You are viewing a plain text version of this content. The canonical link for it is here.

Posted to user@storm.apache.org by Preetam Rao <ra...@gmail.com> on 2014/07/09 08:04:09 UTC

Controlling Component to JVM/Host allocation ?

Hi

Appreciate any pointers on the following which are causing us problems in
production.

1. Is there a way we can restrict multiple instances of a given spout be
allocated on "different hosts" ? Our spouts start a embedded Jetty server
that listen on a well known port (Here https). Thus parallelism on same
host does not help. Observing that most often, even when parallelism is set
to 5, all get allocated on same host rendering  the parallelism wasted and
which in turn is causing load issues. From discussion I have read, my
thinking is it is not possible. But it is a critical issue for us right
now, so pointers help.

2. Is there a way we can control how many components get allocated per
worker (Or, enforce rule that never allocate more than one component per
worker) ? Irrespective of high worker count setup, occasionally both spout
as well as bolt are getting allocated on same worker (that is same host &
storm port). This is causing load & GC issues since the input rate is quite
high. .

3. Ours is a multi tenant setup. On the same lines as item 2 above, how can
we prevent components from different topologies not running on same worker
? Because that simply means any topology by chance can break the worker
(say memory leak) on which my typology's components are running on.

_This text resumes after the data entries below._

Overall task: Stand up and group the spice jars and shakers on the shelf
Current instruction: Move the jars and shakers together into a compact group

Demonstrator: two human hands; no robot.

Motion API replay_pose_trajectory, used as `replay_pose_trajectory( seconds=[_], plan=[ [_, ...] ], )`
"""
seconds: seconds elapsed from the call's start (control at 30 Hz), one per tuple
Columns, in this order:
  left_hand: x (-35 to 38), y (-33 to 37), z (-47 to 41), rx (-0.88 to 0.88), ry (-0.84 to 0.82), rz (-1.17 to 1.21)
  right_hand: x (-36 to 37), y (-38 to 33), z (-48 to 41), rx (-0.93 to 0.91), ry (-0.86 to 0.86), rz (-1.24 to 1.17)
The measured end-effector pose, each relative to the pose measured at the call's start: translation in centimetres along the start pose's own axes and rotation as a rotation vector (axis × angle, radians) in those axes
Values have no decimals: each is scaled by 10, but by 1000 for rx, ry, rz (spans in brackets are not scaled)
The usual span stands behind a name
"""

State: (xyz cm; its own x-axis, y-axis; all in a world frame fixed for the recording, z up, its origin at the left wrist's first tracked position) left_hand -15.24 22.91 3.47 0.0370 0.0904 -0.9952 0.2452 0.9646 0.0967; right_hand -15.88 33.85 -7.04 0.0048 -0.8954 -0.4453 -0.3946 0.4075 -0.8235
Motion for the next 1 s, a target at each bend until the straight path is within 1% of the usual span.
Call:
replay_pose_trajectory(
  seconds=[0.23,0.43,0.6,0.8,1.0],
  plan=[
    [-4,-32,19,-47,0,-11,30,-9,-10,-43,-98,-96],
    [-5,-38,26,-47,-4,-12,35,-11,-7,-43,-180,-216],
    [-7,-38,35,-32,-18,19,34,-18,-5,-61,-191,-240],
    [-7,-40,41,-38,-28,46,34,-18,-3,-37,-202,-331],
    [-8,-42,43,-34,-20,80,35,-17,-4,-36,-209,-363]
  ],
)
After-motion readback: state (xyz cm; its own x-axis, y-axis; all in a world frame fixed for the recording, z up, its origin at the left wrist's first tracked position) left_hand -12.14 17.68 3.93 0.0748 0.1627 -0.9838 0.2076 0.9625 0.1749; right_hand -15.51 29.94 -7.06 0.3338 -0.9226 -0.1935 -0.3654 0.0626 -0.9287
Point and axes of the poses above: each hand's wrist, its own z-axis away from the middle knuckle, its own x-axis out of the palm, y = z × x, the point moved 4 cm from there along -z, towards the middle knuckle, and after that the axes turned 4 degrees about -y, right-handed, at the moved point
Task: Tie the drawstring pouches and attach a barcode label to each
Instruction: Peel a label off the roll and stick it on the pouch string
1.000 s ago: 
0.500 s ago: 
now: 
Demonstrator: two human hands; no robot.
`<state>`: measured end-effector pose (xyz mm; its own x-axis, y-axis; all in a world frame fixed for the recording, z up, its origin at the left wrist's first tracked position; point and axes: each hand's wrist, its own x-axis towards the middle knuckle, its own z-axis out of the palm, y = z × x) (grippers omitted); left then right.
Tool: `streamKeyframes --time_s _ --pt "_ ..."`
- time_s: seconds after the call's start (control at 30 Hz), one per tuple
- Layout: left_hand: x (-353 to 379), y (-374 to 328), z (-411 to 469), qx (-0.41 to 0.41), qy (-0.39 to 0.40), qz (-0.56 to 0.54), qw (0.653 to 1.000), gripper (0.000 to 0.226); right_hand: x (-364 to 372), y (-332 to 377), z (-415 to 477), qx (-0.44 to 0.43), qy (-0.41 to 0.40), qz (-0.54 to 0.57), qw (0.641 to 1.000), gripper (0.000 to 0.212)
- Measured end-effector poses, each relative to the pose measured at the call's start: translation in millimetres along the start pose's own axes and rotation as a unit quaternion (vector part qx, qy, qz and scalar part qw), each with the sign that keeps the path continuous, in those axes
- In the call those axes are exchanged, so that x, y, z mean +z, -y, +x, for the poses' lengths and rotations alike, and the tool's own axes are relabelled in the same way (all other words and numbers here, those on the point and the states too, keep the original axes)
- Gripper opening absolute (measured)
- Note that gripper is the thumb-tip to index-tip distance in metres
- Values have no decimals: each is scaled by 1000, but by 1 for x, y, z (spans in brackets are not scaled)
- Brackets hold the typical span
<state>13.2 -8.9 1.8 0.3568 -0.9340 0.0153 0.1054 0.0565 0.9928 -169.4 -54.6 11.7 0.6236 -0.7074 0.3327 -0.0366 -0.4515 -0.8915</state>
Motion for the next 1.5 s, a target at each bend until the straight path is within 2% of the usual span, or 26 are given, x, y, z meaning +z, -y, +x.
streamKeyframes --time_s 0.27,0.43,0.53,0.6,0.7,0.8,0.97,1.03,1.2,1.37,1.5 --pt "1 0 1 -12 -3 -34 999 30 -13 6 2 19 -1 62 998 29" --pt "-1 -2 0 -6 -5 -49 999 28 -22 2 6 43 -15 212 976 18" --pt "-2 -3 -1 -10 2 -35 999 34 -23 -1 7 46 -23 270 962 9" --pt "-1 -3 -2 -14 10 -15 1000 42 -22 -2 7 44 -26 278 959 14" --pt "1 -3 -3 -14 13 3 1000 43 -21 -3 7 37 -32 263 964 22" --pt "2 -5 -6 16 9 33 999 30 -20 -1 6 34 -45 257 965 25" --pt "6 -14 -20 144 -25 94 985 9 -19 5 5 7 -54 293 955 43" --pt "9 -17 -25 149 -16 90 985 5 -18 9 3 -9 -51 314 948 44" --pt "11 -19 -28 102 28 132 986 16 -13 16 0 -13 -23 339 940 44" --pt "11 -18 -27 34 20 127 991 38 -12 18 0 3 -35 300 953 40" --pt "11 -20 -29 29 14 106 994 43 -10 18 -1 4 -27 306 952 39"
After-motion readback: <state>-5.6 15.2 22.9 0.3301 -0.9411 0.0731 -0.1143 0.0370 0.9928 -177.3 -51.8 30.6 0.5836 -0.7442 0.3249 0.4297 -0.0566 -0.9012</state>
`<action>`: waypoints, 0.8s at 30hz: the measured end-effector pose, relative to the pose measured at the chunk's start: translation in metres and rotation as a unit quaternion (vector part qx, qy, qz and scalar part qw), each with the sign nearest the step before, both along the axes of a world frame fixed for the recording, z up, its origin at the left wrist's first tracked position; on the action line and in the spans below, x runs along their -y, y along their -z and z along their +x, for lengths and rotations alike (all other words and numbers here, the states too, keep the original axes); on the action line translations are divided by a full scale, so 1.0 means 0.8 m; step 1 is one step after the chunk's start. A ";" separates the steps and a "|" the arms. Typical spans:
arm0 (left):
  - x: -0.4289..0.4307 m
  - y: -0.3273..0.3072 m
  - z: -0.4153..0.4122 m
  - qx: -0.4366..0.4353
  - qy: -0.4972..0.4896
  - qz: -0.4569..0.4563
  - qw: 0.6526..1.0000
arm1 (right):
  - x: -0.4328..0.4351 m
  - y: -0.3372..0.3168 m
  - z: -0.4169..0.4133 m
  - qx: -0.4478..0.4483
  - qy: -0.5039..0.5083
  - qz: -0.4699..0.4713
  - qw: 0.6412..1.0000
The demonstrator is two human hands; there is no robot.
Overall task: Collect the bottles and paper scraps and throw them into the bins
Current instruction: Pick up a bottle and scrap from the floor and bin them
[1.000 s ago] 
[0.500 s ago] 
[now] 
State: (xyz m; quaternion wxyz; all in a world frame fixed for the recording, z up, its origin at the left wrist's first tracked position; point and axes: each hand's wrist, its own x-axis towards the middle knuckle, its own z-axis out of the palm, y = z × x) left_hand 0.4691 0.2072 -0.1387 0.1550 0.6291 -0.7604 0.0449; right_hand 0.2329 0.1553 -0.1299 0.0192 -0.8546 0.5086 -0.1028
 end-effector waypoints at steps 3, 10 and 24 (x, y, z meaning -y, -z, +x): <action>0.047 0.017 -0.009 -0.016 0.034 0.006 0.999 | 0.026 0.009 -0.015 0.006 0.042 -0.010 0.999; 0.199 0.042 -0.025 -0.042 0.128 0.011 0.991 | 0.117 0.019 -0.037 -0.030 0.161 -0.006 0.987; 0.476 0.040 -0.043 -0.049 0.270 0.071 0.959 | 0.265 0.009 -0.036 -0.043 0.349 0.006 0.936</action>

Thanks in advance for any pointers/suggestions.
Preetam

Re: Controlling Component to JVM/Host allocation ?

Posted by Preetam Rao <ra...@gmail.com>.

Thanks for the suggestions. However restricting to one worker per host
might be too restrictive in a shared multi tenant setup. Custom scheduler
too may not be feasible given the nature of the setup.


On Thu, Jul 10, 2014 at 6:17 AM, Srinath C <sr...@gmail.com> wrote:

> On Wed, Jul 9, 2014 at 11:34 AM, Preetam Rao <ra...@gmail.com>
> wrote:
>
>> Hi
>>
>> Appreciate any pointers on the following which are causing us problems in
>> production.
>>
>> 1. Is there a way we can restrict multiple instances of a given spout be
>> allocated on "different hosts" ? Our spouts start a embedded Jetty server
>> that listen on a well known port (Here https). Thus parallelism on same
>> host does not help. Observing that most often, even when parallelism is set
>> to 5, all get allocated on same host rendering  the parallelism wasted and
>> which in turn is causing load issues. From discussion I have read, my
>> thinking is it is not possible. But it is a critical issue for us right
>> now, so pointers help.
>>
>
> You could probably do this by restricting one worker per host and setting
> parallelism and num tasks < num of workers.
>
>
>>
>> 2. Is there a way we can control how many components get allocated per
>> worker (Or, enforce rule that never allocate more than one component per
>> worker) ? Irrespective of high worker count setup, occasionally both spout
>> as well as bolt are getting allocated on same worker (that is same host &
>> storm port). This is causing load & GC issues since the input rate is quite
>> high. .
>>
>
> I recently came across an article. See if this helps
> http://xumingming.sinaapp.com/885/twitter-storm-how-to-develop-a-pluggable-scheduler/
>
>
>>
>> 3. Ours is a multi tenant setup. On the same lines as item 2 above, how
>> can we prevent components from different topologies not running on same
>> worker ? Because that simply means any topology by chance can break the
>> worker (say memory leak) on which my typology's components are running on.
>>
>
> Probably you can just restrict one worker process per host?
>
>
>>
>> Thanks in advance for any pointers/suggestions.
>> Preetam
>>
>>
>>
>

Re: Controlling Component to JVM/Host allocation ?

Posted by Srinath C <sr...@gmail.com>.

On Wed, Jul 9, 2014 at 11:34 AM, Preetam Rao <ra...@gmail.com> wrote:

> Hi
>
> Appreciate any pointers on the following which are causing us problems in
> production.
>
> 1. Is there a way we can restrict multiple instances of a given spout be
> allocated on "different hosts" ? Our spouts start a embedded Jetty server
> that listen on a well known port (Here https). Thus parallelism on same
> host does not help. Observing that most often, even when parallelism is set
> to 5, all get allocated on same host rendering  the parallelism wasted and
> which in turn is causing load issues. From discussion I have read, my
> thinking is it is not possible. But it is a critical issue for us right
> now, so pointers help.
>

You could probably do this by restricting one worker per host and setting
parallelism and num tasks < num of workers.


>
> 2. Is there a way we can control how many components get allocated per
> worker (Or, enforce rule that never allocate more than one component per
> worker) ? Irrespective of high worker count setup, occasionally both spout
> as well as bolt are getting allocated on same worker (that is same host &
> storm port). This is causing load & GC issues since the input rate is quite
> high. .
>

I recently came across an article. See if this helps
http://xumingming.sinaapp.com/885/twitter-storm-how-to-develop-a-pluggable-scheduler/


>
> 3. Ours is a multi tenant setup. On the same lines as item 2 above, how
> can we prevent components from different topologies not running on same
> worker ? Because that simply means any topology by chance can break the
> worker (say memory leak) on which my typology's components are running on.
>

Probably you can just restrict one worker process per host?


>
> Thanks in advance for any pointers/suggestions.
> Preetam
>
>
>